EXERCISE PROMPT -
The records follow. Copy them exactly, but omit the pictures.

(Extracted data entries)
===============

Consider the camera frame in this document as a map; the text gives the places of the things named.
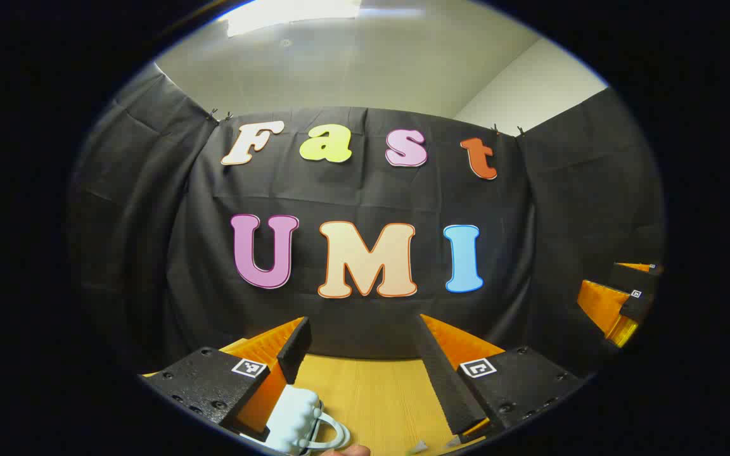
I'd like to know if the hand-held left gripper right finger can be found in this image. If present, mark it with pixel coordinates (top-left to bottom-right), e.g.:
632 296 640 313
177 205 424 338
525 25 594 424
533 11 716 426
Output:
411 313 586 438

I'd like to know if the black backdrop cloth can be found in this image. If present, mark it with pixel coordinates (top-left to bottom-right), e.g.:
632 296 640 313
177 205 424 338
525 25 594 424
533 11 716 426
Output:
67 63 667 381

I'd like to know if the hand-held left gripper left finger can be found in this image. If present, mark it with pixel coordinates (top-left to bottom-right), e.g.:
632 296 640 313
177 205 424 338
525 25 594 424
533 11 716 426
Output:
140 315 313 443

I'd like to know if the ceiling light panel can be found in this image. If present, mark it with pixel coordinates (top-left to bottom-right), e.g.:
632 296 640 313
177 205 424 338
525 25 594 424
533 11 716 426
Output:
226 0 362 37

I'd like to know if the light blue small suitcase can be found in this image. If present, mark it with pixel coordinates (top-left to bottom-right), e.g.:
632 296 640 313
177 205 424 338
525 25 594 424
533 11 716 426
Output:
241 384 351 455

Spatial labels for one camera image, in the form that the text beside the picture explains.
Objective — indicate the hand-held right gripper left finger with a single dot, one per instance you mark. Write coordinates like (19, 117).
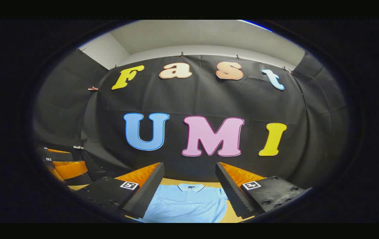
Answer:
(147, 192)

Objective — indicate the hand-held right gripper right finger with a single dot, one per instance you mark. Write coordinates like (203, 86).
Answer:
(231, 192)

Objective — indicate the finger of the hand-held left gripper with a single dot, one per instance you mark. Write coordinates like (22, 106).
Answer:
(69, 170)
(59, 156)

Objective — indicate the light blue T-shirt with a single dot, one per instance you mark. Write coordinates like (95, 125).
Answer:
(186, 205)

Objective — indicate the white backdrop clip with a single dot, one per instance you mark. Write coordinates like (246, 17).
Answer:
(78, 147)

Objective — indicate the pink backdrop clip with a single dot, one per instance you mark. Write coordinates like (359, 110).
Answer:
(93, 88)

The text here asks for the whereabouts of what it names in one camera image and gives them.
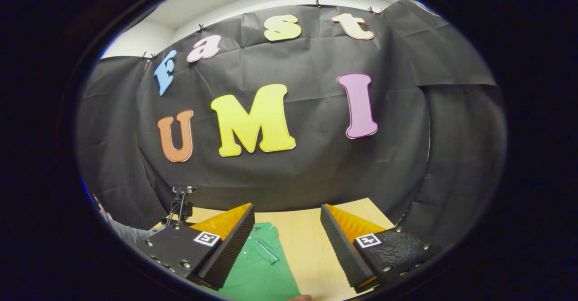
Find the green T-shirt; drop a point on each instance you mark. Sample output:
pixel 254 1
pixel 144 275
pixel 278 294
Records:
pixel 262 274

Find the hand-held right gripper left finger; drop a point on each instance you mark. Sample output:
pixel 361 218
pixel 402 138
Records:
pixel 230 251

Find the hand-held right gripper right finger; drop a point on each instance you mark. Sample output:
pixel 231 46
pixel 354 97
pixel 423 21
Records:
pixel 343 251

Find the black backdrop cloth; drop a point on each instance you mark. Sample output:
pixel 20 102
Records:
pixel 316 165

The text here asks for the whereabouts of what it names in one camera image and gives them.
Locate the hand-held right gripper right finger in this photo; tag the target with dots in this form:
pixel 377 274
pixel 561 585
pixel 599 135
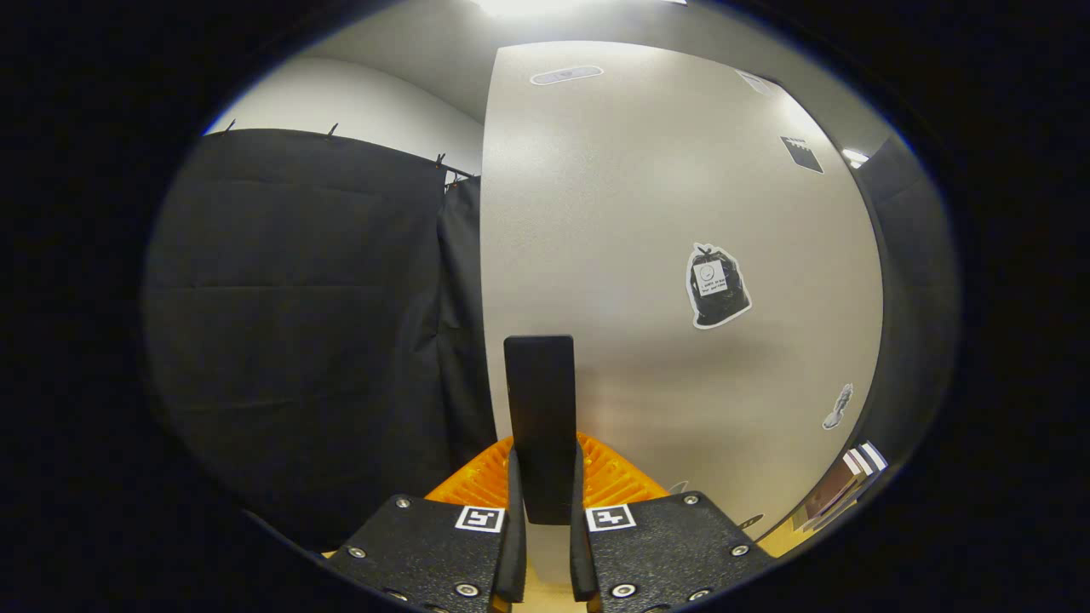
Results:
pixel 582 553

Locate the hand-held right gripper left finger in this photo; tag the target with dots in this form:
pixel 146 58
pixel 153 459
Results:
pixel 511 553

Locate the light grey cabinet door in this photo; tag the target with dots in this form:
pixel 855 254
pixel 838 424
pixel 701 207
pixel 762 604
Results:
pixel 613 213

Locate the white book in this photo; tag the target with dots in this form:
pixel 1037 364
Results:
pixel 856 477

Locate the blue grey book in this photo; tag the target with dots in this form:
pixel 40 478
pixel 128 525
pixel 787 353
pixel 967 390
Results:
pixel 873 458

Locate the long ceiling light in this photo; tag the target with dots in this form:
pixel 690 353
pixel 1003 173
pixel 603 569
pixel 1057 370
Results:
pixel 545 5

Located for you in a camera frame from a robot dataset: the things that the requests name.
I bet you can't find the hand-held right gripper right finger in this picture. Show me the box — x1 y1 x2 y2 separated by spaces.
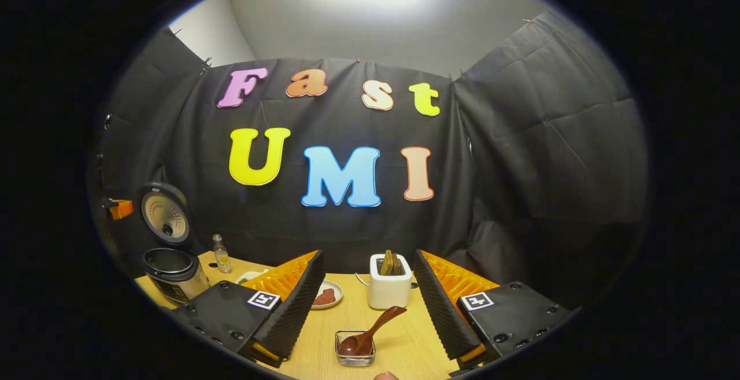
413 249 576 377

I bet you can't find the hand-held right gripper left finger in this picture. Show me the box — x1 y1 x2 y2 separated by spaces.
168 250 325 369

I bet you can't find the brown wooden spoon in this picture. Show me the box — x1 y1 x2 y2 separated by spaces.
338 306 408 356

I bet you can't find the black silver rice cooker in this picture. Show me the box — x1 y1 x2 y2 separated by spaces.
136 182 210 305

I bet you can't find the white round plate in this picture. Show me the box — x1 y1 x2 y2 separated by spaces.
311 280 344 310

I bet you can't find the white toaster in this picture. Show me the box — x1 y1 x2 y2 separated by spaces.
368 254 413 310

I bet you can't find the small clear glass bottle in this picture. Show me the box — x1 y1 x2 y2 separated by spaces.
212 234 232 274

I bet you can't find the black backdrop cloth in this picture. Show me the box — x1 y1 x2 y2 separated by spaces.
87 10 648 311

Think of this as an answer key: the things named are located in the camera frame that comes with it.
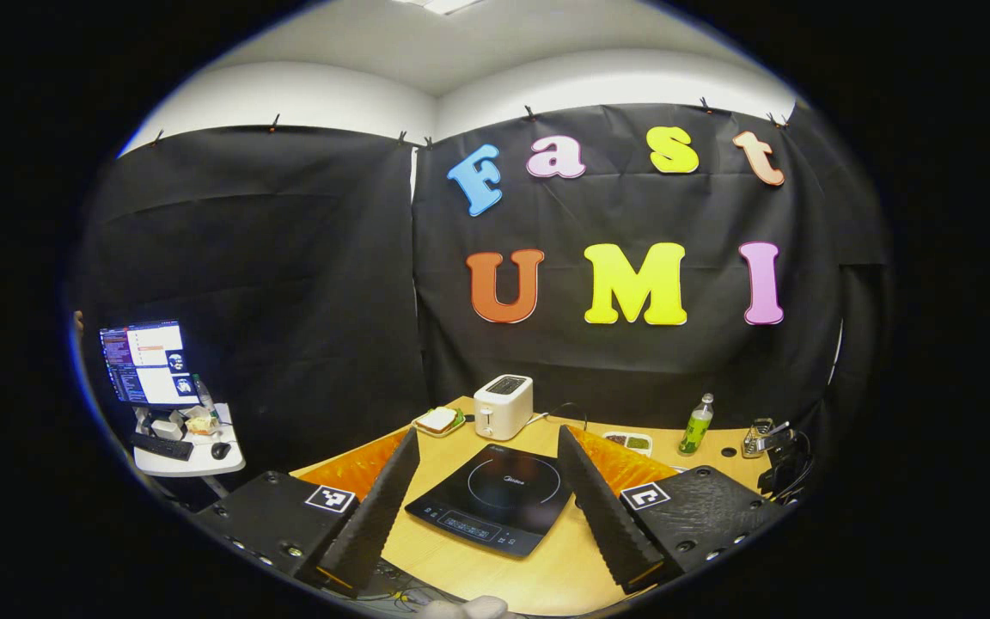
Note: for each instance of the green plate with sandwich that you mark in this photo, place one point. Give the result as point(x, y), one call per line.
point(437, 420)

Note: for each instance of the black computer mouse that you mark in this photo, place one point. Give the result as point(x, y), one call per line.
point(220, 450)

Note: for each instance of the laptop screen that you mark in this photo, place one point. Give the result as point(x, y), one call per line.
point(147, 365)

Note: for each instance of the black induction cooktop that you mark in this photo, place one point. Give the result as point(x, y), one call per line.
point(495, 499)

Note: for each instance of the black keyboard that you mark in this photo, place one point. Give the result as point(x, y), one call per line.
point(160, 446)

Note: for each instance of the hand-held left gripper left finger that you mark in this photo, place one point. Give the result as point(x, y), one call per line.
point(375, 507)

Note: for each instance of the small clear bottle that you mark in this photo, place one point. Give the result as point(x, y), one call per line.
point(203, 395)

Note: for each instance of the white divided bean dish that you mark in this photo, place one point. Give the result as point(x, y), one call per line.
point(628, 442)

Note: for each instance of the white side table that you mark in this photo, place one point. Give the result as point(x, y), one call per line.
point(198, 462)

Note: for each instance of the ceiling light panel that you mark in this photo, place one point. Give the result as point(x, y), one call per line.
point(442, 5)

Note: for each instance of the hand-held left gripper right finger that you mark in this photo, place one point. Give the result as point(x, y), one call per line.
point(607, 516)

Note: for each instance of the white toaster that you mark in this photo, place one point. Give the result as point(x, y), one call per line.
point(504, 411)

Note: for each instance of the green drink bottle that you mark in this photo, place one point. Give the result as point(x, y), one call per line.
point(695, 432)

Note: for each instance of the white box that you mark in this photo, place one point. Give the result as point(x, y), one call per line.
point(167, 428)

===============

REPLY -
Consider the camera frame in this document as a map; the text gives the places of the things named.
I'd like to know if the hand-held left gripper right finger can be found in this image. If present, mark it with pixel coordinates (top-left to bottom-right), e.g.:
632 296 640 313
177 205 424 338
525 25 594 424
533 11 716 426
Output:
411 313 586 438

I'd like to know if the black backdrop cloth can be found in this image. If present, mark it with pixel coordinates (top-left to bottom-right), e.g.:
632 296 640 313
177 205 424 338
525 25 594 424
533 11 716 426
Output:
67 63 667 381

I'd like to know if the hand-held left gripper left finger can be found in this image. If present, mark it with pixel coordinates (top-left to bottom-right), e.g.:
632 296 640 313
177 205 424 338
525 25 594 424
533 11 716 426
Output:
140 315 313 443

I'd like to know if the ceiling light panel can be found in this image. If present, mark it with pixel coordinates (top-left to bottom-right), e.g.:
632 296 640 313
177 205 424 338
525 25 594 424
533 11 716 426
Output:
226 0 362 37

I'd like to know if the light blue small suitcase can be found in this image. If present, mark it with pixel coordinates (top-left to bottom-right), e.g.:
632 296 640 313
177 205 424 338
525 25 594 424
533 11 716 426
Output:
241 384 351 455

Spatial labels for one camera image, in the form that the text beside the picture explains.
Objective — indicate the hand-held right gripper left finger with a single dot, one per instance you mark. Write coordinates like (19, 117).
Answer:
(147, 192)

Objective — indicate the hand-held right gripper right finger with a single dot, one per instance you mark. Write coordinates like (203, 86).
Answer:
(231, 192)

Objective — indicate the finger of the hand-held left gripper with a single dot, one per instance you mark. Write coordinates like (22, 106).
Answer:
(69, 170)
(59, 156)

Objective — indicate the light blue T-shirt with a single dot, one per instance you mark. Write coordinates like (95, 125).
Answer:
(186, 205)

Objective — indicate the white backdrop clip with a single dot, one per instance you mark. Write coordinates like (246, 17).
Answer:
(78, 147)

Objective — indicate the pink backdrop clip with a single dot, one per instance you mark. Write coordinates like (359, 110).
Answer:
(93, 88)

The text here asks for the whereabouts of what it names in one camera image and gives them.
Find the green T-shirt; drop a point on each instance you mark. Sample output:
pixel 254 1
pixel 144 275
pixel 278 294
Records:
pixel 262 274

Find the hand-held right gripper left finger; drop a point on each instance you mark. Sample output:
pixel 361 218
pixel 402 138
Records:
pixel 230 251

Find the hand-held right gripper right finger; drop a point on each instance you mark. Sample output:
pixel 231 46
pixel 354 97
pixel 423 21
Records:
pixel 343 251

Find the black backdrop cloth; drop a point on each instance you mark. Sample output:
pixel 20 102
Records:
pixel 316 165

The text here asks for the whereabouts of what it names in one camera image and gives them.
Locate the hand-held right gripper right finger in this photo; tag the target with dots in this form:
pixel 377 274
pixel 561 585
pixel 599 135
Results:
pixel 582 553

Locate the hand-held right gripper left finger in this photo; tag the target with dots in this form:
pixel 146 58
pixel 153 459
Results:
pixel 511 553

Locate the light grey cabinet door in this photo; tag the target with dots in this form:
pixel 855 254
pixel 838 424
pixel 701 207
pixel 762 604
Results:
pixel 613 213

Locate the white book in this photo; tag the target with dots in this form:
pixel 1037 364
Results:
pixel 856 477

Locate the blue grey book in this photo; tag the target with dots in this form:
pixel 40 478
pixel 128 525
pixel 787 353
pixel 967 390
Results:
pixel 873 458

Locate the long ceiling light in this photo; tag the target with dots in this form:
pixel 690 353
pixel 1003 173
pixel 603 569
pixel 1057 370
Results:
pixel 545 5

Located for you in a camera frame from a robot dataset: the things that the requests name.
I bet you can't find the hand-held right gripper right finger in this picture. Show me the box — x1 y1 x2 y2 separated by spaces.
413 249 576 377

I bet you can't find the hand-held right gripper left finger in this picture. Show me the box — x1 y1 x2 y2 separated by spaces.
168 250 325 369

I bet you can't find the brown wooden spoon in this picture. Show me the box — x1 y1 x2 y2 separated by spaces.
338 306 408 356

I bet you can't find the black silver rice cooker in this picture. Show me the box — x1 y1 x2 y2 separated by spaces.
136 182 210 305

I bet you can't find the white round plate in this picture. Show me the box — x1 y1 x2 y2 separated by spaces.
311 280 344 310

I bet you can't find the white toaster in this picture. Show me the box — x1 y1 x2 y2 separated by spaces.
368 254 413 310

I bet you can't find the small clear glass bottle in this picture. Show me the box — x1 y1 x2 y2 separated by spaces.
212 234 232 274

I bet you can't find the black backdrop cloth in this picture. Show me the box — x1 y1 x2 y2 separated by spaces.
87 10 648 311

Think of this as an answer key: the things named are located in the camera frame that comes with it.
Note: for each instance of the green plate with sandwich that you mark in this photo, place one point. Give the result as point(x, y), one call per line.
point(437, 420)

Note: for each instance of the black computer mouse that you mark in this photo, place one point. Give the result as point(x, y), one call per line.
point(220, 450)

Note: for each instance of the laptop screen that you mark in this photo, place one point. Give the result as point(x, y), one call per line.
point(147, 365)

Note: for each instance of the black induction cooktop that you mark in this photo, place one point. Give the result as point(x, y), one call per line.
point(495, 499)

Note: for each instance of the black keyboard that you mark in this photo, place one point. Give the result as point(x, y), one call per line.
point(160, 446)

Note: for each instance of the hand-held left gripper left finger that you mark in this photo, place one point. Give the result as point(x, y), one call per line.
point(375, 507)

Note: for each instance of the small clear bottle that you mark in this photo, place one point. Give the result as point(x, y), one call per line.
point(203, 395)

Note: for each instance of the white divided bean dish that you mark in this photo, place one point. Give the result as point(x, y), one call per line.
point(628, 442)

Note: for each instance of the white side table that you mark in this photo, place one point. Give the result as point(x, y), one call per line.
point(198, 462)

Note: for each instance of the ceiling light panel that you mark in this photo, place one point. Give the result as point(x, y), one call per line.
point(442, 5)

Note: for each instance of the hand-held left gripper right finger that you mark in this photo, place one point. Give the result as point(x, y), one call per line.
point(607, 516)

Note: for each instance of the white toaster that you mark in this photo, place one point. Give the result as point(x, y), one call per line.
point(504, 411)

Note: for each instance of the green drink bottle that you mark in this photo, place one point. Give the result as point(x, y), one call per line.
point(695, 432)

Note: for each instance of the white box that you mark in this photo, place one point. Give the result as point(x, y), one call per line.
point(167, 428)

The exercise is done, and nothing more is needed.